The version of Peter Pan they chose was the original screenplay by J.M. Barrie.  I don’t guess I’d ever actually seen the original before.  It was delightful, to put it mildly.  One of the things that impresses me most is the idea woven throughout the play of how important mothers are.  The Lost Boys and Pirates all wanted Wendy to be their mother.  In one scene, the Lost Boys are discussing their own mothers, and all of them are sure that their mother was prettier and better than any other.  Even Peter, who is sure that all mothers forget their children, comments in Act V that Wendy’s mother is a pretty lady, but not as pretty as his own mother.

The character of Wendy embodies so perfectly that delicate time of life when a young girl takes her first steps into womanhood.  Her mothering of the Lost Boys is a mirror image of how her own mother cared for her.  And although she is still just a little girl, her heart is beginning to explore more grown-up emotions.  She repeatedly asks Peter questions about what she is to him and what his feelings for her are.  He is ever the little boy, consistently answering that she is his "mother", and he, her "devoted son".  Obviously hoping for something more, she is visibly disappointed. Peter calls her "puzzling". (Go figure!)

J.M. Barrie was a genius.  He captured perfectly the tumultuous, mystical journey from childhood to adulthood.
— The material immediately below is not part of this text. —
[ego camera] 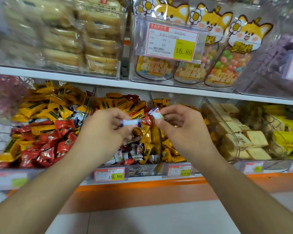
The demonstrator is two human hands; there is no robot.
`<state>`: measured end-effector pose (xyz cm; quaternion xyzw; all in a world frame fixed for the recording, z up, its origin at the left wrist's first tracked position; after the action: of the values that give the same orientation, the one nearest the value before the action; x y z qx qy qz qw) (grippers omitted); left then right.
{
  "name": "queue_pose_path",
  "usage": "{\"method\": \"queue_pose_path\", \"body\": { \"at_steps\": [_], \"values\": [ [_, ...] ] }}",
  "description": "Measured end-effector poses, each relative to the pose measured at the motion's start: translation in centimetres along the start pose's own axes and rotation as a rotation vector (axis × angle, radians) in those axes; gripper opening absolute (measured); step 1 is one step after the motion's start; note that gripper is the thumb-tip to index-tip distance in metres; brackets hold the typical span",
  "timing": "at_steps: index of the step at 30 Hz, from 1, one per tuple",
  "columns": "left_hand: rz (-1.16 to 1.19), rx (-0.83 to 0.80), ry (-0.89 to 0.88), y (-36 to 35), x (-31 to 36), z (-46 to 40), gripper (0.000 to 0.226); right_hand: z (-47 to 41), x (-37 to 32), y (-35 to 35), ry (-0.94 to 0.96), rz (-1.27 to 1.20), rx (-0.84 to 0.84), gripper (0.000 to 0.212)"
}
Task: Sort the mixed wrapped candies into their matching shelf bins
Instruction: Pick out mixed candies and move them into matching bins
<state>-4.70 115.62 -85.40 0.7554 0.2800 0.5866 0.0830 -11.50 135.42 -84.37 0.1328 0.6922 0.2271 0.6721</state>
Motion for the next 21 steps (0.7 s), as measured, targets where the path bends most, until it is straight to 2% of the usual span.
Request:
{"method": "queue_pose_path", "body": {
  "at_steps": [1,3,5,6,10,13,16,21],
  "values": [
    [-0.155,0.025,-0.030,1.0,-0.3,-0.2,0.012,-0.1,0.0,0.1,0.025,0.060,0.031,0.013],
    [-0.369,0.036,-0.080,2.4,-0.7,-0.5,0.021,-0.5,0.1,0.1,0.063,0.169,-0.024,0.021],
    [-0.470,-0.006,-0.128,2.5,-1.2,-0.7,0.038,-1.1,0.1,0.4,0.084,0.257,-0.134,0.029],
    [-0.492,-0.030,-0.163,2.3,-1.2,-0.7,0.043,-1.6,0.3,1.2,0.082,0.275,-0.130,0.028],
    [-0.431,-0.208,-0.317,-0.6,-0.1,-0.1,0.047,-3.8,3.0,5.3,0.025,0.373,0.076,0.021],
    [-0.373,-0.398,-0.398,-3.9,0.4,1.0,0.054,-3.9,5.3,5.3,-0.024,0.529,-0.005,0.021],
    [-0.338,-0.514,-0.395,-6.2,0.5,1.8,0.059,-3.5,6.4,4.6,-0.047,0.716,-0.074,0.009],
    [-0.326,-0.498,-0.396,-6.5,0.4,1.6,0.057,-4.1,7.3,3.8,-0.079,0.874,-0.117,0.009]
  ]
}}
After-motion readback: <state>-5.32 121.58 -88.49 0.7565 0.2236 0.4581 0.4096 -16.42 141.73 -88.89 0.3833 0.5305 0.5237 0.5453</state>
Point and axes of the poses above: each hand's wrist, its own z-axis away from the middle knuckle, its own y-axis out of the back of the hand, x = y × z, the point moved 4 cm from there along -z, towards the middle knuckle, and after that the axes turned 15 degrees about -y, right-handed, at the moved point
Don’t we all have difficulty letting go of our childhood fantasies of Pirates, Indians, Fairies, Mermaids and Flying?  Don’t we all wish, at least from time to time, that we could fly out of our windows to Neverland, and as Peter so poetically puts it, "ride the wind’s back" and say "funny things to the stars"? And yet, no amount of adventure can ever really take the place of our mother.  Deep inside, we all need to come home.